Three regulators made their move last week, warning against unlicensed activities and investment scams. A total of 15 companies were added to Securities Commission Malaysia’s (SC) investor alert list for carrying on unregulated activities; operating digital asset exchange without registration; and possible clone offering high returns, among others.
Bank Negara Malaysia, on the other hand, red-flagged four entities that are neither authorised nor approved under the relevant laws and regulations administered by the central bank.
Meanwhile, last Friday evening, Bursa Malaysia issued a statement advising the public to be wary of investment scams and to be cautious before participating in any investment schemes and activities. This comes after a growing number of cases where the Bursa Malaysia name and corporate logo were misused for marketing purposes by unscrupulous companies and websites.
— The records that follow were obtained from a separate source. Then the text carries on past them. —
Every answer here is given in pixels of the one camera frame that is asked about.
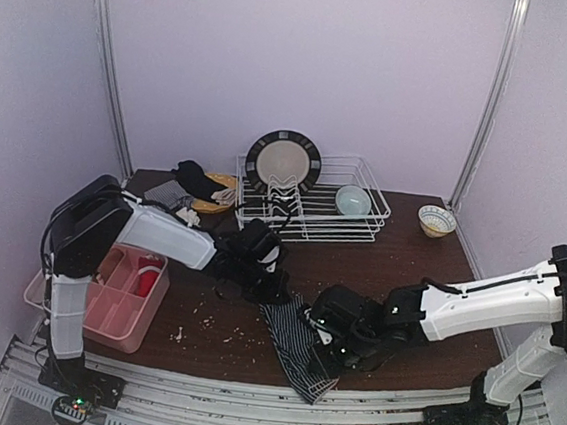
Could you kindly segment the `striped navy underwear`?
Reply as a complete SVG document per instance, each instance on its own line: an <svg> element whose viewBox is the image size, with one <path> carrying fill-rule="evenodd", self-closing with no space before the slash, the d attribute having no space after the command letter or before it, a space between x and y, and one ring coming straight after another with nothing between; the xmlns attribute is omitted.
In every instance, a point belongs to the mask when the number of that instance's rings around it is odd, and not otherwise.
<svg viewBox="0 0 567 425"><path fill-rule="evenodd" d="M283 305L259 305L288 385L306 403L316 404L338 381L318 376L309 370L312 359L309 350L319 338L313 328L301 319L308 308L300 296Z"/></svg>

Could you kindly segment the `red white-trimmed underwear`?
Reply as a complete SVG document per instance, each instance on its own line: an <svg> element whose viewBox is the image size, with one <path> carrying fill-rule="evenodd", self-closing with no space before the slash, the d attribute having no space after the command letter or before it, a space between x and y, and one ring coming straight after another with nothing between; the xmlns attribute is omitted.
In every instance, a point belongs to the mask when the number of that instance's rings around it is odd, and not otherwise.
<svg viewBox="0 0 567 425"><path fill-rule="evenodd" d="M145 255L138 258L137 278L132 289L139 297L147 297L162 273L164 261L154 255Z"/></svg>

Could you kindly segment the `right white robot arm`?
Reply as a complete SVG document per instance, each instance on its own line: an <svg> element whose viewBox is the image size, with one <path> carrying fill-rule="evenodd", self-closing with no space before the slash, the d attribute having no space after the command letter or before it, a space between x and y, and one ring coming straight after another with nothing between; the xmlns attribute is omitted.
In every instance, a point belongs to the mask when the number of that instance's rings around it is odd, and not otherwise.
<svg viewBox="0 0 567 425"><path fill-rule="evenodd" d="M424 278L394 288L383 302L331 286L300 309L299 319L317 334L310 372L328 379L373 371L408 348L535 323L511 356L481 374L480 401L507 407L567 359L567 245L523 271L450 285Z"/></svg>

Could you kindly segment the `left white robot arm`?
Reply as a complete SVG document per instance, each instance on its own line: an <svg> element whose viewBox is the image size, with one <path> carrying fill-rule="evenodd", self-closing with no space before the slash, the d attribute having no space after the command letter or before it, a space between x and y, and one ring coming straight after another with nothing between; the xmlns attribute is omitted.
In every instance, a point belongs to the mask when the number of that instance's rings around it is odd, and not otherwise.
<svg viewBox="0 0 567 425"><path fill-rule="evenodd" d="M57 364L84 363L84 307L90 278L114 245L146 250L218 280L233 282L259 305L290 300L281 239L262 220L220 232L189 223L156 200L97 177L50 215L39 243L43 276L50 279L48 351Z"/></svg>

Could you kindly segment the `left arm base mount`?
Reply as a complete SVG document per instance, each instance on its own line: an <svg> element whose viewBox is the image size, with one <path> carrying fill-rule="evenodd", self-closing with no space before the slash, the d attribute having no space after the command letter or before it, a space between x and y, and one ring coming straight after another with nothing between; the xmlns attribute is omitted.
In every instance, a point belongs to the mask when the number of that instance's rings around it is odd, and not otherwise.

It appears that the propensity for risk taking has gone beyond the stock market in this low interest rate environment, prompting the authorities to ramp up efforts to crack down on illegal investment activities.
Understandably, during the current economic downturn, the public could be more susceptible to financial scams promoted on social media channels such as Facebook, WhatsApp and Telegram.
Soaring bitcoin prices have also lured many investors to jump on the cryptocurrency bandwagon, but they will be exposed to risks if trading is not done through a proper and legitimate platform.
It was reported that in the first half of last year, Malaysians lost a total of RM914 million to scams. While the SC has set up an internal task force to focus on investigating and taking enforcement action against individuals behind financial scams, investors should exercise sound judgement and be mindful when approached by promoters of so-called investment schemes, especially those offering returns that sound too good to be true.